Sunday, December 31, 2017

The Good News: It's Only Thirty Degrees Below Zero This Morning In WIlliston; The Bad News: The Wind Chill Could Approach Minus 60 Degrees -- Happy New Year's Eve -- December 31, 2017

This will clearly be the midwest winter story of the year: the Arctic blast that hit the midwest just before the end of 2018. President Trump kept another of his campaign promises: repealing global warming. And he did it in his first year of his presidency, something that presidents have been unable to do since 1994.

A Weather Note For The Granddaughter

By the way, this is interesting. I will have to go back to my journals to see if I can find the date, but while serving in the USAF many decades ago, we were taking a Christmas vacation back to North Dakota. I can't recall if we were flying from California or if we were stationed overseas at the time.

We had a layover, or a connecting flight, out of Sioux Falls.

We boarded at Sioux Falls as schedule, en-route to Fargo.

The plane taxied to the end-of-the-runway and stayed there for several minutes before rolling out. But the plane never rotated, never left the ground. It gradually came to a stop at the end of the runway. We stayed there for several minutes before the plane taxied back to the opposite end of the runway, apparently to try taking off again.
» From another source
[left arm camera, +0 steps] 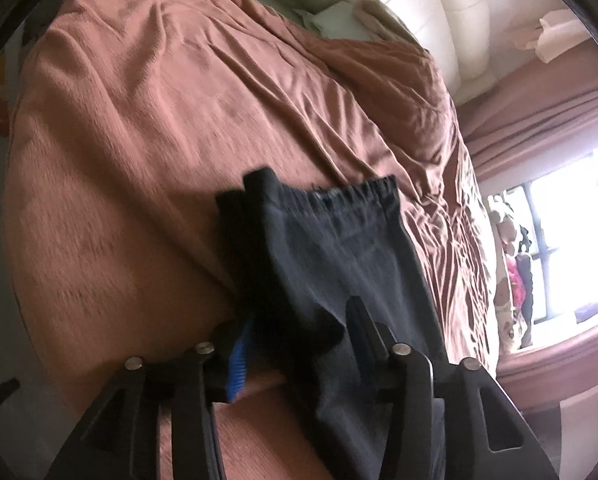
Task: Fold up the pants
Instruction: 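Close the left tool on the elastic waistband while the right tool holds the pants edge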
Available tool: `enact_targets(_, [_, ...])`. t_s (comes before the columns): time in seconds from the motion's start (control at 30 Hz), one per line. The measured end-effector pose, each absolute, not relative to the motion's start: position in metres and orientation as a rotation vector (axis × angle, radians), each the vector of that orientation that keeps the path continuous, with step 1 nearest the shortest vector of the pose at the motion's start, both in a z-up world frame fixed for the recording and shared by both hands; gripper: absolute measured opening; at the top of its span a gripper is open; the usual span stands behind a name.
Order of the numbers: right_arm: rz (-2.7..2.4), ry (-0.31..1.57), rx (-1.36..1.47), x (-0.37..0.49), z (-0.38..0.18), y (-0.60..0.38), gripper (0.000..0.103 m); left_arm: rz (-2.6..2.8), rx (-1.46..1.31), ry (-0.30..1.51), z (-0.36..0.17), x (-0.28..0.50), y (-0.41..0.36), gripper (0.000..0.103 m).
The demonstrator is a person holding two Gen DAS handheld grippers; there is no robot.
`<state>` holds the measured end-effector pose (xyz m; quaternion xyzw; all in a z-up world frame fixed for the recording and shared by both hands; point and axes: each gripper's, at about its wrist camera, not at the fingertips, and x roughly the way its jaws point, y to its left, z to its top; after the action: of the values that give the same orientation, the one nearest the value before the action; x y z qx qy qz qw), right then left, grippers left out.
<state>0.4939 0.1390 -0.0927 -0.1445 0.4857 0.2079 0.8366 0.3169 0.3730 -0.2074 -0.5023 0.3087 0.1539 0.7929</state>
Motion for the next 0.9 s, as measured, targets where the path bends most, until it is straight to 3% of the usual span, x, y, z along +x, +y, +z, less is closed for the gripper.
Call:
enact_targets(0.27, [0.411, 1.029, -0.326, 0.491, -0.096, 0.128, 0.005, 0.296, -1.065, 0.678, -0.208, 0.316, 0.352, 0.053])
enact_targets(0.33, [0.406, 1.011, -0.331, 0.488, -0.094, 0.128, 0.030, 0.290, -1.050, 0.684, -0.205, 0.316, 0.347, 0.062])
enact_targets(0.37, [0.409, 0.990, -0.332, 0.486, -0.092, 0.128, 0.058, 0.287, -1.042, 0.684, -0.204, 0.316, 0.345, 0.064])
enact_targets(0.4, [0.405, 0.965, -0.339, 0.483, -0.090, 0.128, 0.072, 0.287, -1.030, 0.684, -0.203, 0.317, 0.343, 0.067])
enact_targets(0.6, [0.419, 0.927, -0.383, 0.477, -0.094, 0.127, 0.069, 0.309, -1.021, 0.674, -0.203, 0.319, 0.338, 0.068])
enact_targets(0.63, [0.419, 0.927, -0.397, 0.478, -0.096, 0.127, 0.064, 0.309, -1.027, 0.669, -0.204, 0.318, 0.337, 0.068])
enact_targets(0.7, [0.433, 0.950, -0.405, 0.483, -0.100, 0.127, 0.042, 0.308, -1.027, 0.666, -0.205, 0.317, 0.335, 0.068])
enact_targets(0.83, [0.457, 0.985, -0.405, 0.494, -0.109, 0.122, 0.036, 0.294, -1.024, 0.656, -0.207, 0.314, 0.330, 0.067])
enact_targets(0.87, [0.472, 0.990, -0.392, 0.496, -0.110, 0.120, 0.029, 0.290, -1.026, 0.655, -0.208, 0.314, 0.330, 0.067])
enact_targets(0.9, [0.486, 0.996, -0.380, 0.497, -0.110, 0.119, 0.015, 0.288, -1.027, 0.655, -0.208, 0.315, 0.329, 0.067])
After a few minutes at that end, the plane took off; this time successfully reaching cruising altitude.

Once at cruising altitude the pilot came over the public address system and explained the aborted take-off and the successful take-off. On the first roll-out, the needles on the hydraulic gauges showed no hydraulic pressure (which control most of the important in-flight controls: rudder, flaps, etc); so, they aborted the take-off.

While trying to figure out what was wrong, they were told it was 40 degrees below zero in Sioux Falls and most likely the needles were simply frozen, and most likely the hydraulic systems were working just fine. (At altitude it is normally similarly cold 24/7 year-round.)
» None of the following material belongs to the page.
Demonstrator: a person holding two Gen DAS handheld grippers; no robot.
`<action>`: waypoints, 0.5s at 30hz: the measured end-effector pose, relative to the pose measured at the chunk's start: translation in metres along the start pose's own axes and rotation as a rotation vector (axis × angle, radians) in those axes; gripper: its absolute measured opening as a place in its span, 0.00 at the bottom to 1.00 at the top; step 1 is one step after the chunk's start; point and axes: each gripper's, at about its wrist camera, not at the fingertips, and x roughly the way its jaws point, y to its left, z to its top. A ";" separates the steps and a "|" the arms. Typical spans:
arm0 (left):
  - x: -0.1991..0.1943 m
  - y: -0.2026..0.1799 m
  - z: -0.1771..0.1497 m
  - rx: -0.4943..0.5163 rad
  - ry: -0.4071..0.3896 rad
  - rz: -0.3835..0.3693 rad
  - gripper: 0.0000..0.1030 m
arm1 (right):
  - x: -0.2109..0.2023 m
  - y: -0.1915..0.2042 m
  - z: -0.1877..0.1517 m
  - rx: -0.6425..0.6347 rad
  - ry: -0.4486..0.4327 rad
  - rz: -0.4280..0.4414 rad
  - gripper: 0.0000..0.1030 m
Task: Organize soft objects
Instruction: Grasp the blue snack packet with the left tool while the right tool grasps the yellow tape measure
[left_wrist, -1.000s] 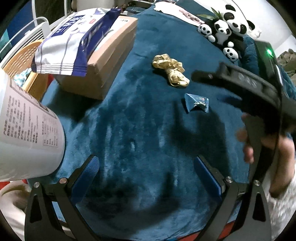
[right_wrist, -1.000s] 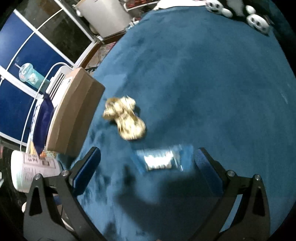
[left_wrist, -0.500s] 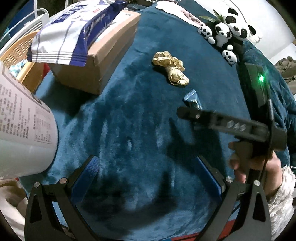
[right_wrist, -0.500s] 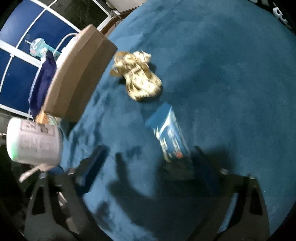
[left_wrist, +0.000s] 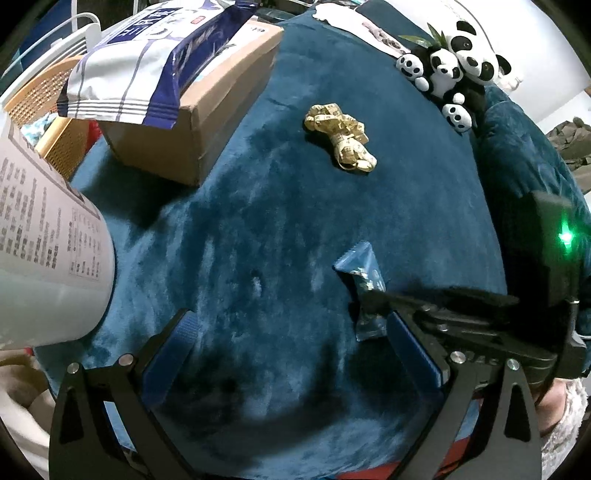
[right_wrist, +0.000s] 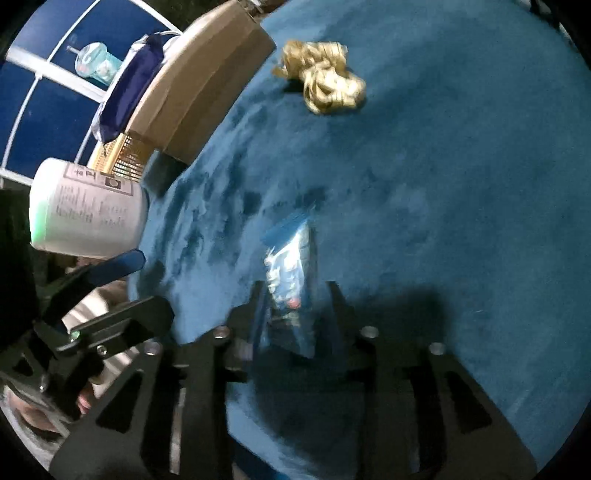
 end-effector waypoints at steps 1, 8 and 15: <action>0.000 0.001 0.000 -0.003 0.000 -0.001 0.99 | -0.006 0.002 0.001 -0.005 -0.027 -0.019 0.48; 0.002 0.006 0.012 -0.093 -0.007 -0.058 0.99 | -0.021 0.004 0.039 0.024 -0.187 -0.075 0.61; -0.006 0.022 0.027 -0.303 -0.032 -0.089 0.99 | -0.003 0.006 0.090 -0.040 -0.260 -0.219 0.61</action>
The pilot thought that was most likely and decided to try it again. After all, what's the worse thing that could happen? LOL.

But we made it to cruising altitude.

About halfway to Fargo, the pilot came back on the PA system and told us we would be returning to Sioux Falls. The runway at Fargo had closed. The temperature at Fargo was minus 60 degrees. But that was not the problem. The crosswinds were the problem. Crosswinds were too strong for planes to land.

So, we spent the night at a Holiday Inn in Sioux Falls where our two daughters had a great evening swimming in the heated in-door swimming pool.

[I can't recall for sure. I've told that story many times, but now I wonder if the temperature in Fargo was minus 60 degrees or whether that was the wind chill. I really don't know, but I've always thought it was 60 degrees below zero real temperature. I'll have to find my journal entry and see if I can find the newspaper clipping. I know I kept a clipping of the weather report that day; it made headline news that day. Later: looking at the record lows for Fargo, it appears that the "minus 60" was a wind chill temperature.]

If the spirit moves me, I will tell you about another weather-related flight in North Dakota some years ago. It's even more incredible in some respects.